I also have a sense that when they’re less intellectually engaged with the material, both hosts lean into the parts they play, Tom doing his (I hope intentionally) terrible accents, Dominic performing his crusty semi-posh scoffer from the era of Stanley Baldwin.
That kind of thing comes and goes, but what has come to stay, I fear, is a kind of compulsive mocking of anything and everything American. Perhaps this is the result of frustration with the current U.S. government that can’t be directly expressed — “We’re not a politics podcast,” as Dominic often says — but that is difficult to suppress. Such frustration is understandable, and if T & D did occasionally shout with anger at the latest imbecility emerging from the White House I would not only forgive them, I would cheer them on. But that doesn’t happen.
What does happen is a low-level but constant sniping and sneering at virtually every element of American culture. For instance: recently, in a series of episodes on the Ku Klux Klan, Tom decided that the Southern accent he wanted to imitate, in reading Klan speeches or newspaper editorials, was that of Cletus from The Simpsons, AKA Cletus the Slack-Jawed Yokel. A more pompous diction would’ve been more appropriate, but Tom wasn’t interested in reinforcing the point that these people were evil (which they were); instead he wanted to indicate that they were stupid (which, alas, they were not). I’m a Southerner, I’m used to this sort of attitude — it’s almost universal among non-Southerners, and especially common among Brits — but when it goes on and on and on, it gets wearisome.

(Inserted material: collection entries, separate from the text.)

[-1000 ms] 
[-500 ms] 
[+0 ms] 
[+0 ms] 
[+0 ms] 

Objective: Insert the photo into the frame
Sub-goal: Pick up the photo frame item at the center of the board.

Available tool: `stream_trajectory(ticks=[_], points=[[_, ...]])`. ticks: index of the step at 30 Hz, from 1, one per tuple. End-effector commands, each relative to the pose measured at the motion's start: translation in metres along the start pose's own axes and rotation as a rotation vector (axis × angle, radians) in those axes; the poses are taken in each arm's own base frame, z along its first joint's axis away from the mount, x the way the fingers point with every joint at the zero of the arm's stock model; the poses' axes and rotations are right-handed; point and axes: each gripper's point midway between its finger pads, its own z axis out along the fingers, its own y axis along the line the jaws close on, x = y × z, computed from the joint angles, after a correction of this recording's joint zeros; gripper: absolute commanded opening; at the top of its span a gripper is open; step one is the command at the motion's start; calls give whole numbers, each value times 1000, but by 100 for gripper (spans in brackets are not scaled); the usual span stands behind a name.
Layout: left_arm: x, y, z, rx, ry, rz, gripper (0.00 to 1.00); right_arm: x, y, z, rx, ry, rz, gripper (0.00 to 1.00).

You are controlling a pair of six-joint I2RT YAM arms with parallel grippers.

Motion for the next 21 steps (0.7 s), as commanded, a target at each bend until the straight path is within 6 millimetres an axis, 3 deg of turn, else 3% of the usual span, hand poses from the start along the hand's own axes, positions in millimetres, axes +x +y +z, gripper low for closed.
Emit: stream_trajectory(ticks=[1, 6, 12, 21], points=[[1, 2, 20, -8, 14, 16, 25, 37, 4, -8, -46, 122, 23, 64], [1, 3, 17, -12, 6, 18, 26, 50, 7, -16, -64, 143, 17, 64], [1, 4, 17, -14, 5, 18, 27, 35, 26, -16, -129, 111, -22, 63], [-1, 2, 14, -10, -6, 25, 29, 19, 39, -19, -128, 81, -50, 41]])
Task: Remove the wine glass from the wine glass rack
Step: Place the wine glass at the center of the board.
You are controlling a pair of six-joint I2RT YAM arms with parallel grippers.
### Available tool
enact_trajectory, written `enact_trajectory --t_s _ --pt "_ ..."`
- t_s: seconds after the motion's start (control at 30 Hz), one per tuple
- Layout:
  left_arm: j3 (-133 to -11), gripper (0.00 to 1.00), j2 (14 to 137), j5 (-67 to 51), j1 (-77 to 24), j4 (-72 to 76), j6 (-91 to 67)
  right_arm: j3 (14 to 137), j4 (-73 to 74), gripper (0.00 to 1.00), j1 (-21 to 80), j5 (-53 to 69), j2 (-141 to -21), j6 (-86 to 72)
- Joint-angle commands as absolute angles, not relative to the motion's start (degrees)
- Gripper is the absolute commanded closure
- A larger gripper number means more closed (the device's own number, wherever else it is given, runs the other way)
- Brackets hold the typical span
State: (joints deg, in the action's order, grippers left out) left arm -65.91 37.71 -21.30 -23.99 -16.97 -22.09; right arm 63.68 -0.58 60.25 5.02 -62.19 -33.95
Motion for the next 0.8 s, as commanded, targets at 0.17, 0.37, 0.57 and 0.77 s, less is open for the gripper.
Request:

I could cite a number of examples along these lines, all from episodes on U.S. history, of which there are many; and those might have worn me down eventually. But what has really alienated me from the show is the way such sneers make their way into episodes that have nothing to do with the United States. The breaking point came for me just a few days ago, when I was listening to the first episode of a series on Samurai culture in Japan. A passing reference to a group of Samurai visiting San Francisco prompted, for reasons unknown and indeed unimaginable to me, a digression on how terrible cheese is in America. Yes, that is correct: a seething hatred of my country’s cheeses found its way into a story about Samurai.*
When I heard that I recalled several other examples — though none quite as absurd — of sniggering at things American in episodes unconnected to this country. And it occurred to me that such commentary, while it is probably delightful to many listeners, is a kind of toll that I have to pay to keep up with The Rest Is History. If the show were as consistently good as it used to be I might — maybe — pay that toll, but it’s not. So I canceled my membership and deleted the show from my podcast feed.
* In this they did what cultural chauvinists always do: treat the best form of X in their culture as their standard and the worst form of X in another culture as that culture’s standard. Thus what their culture does is always, amazingly, better than what any other culture does.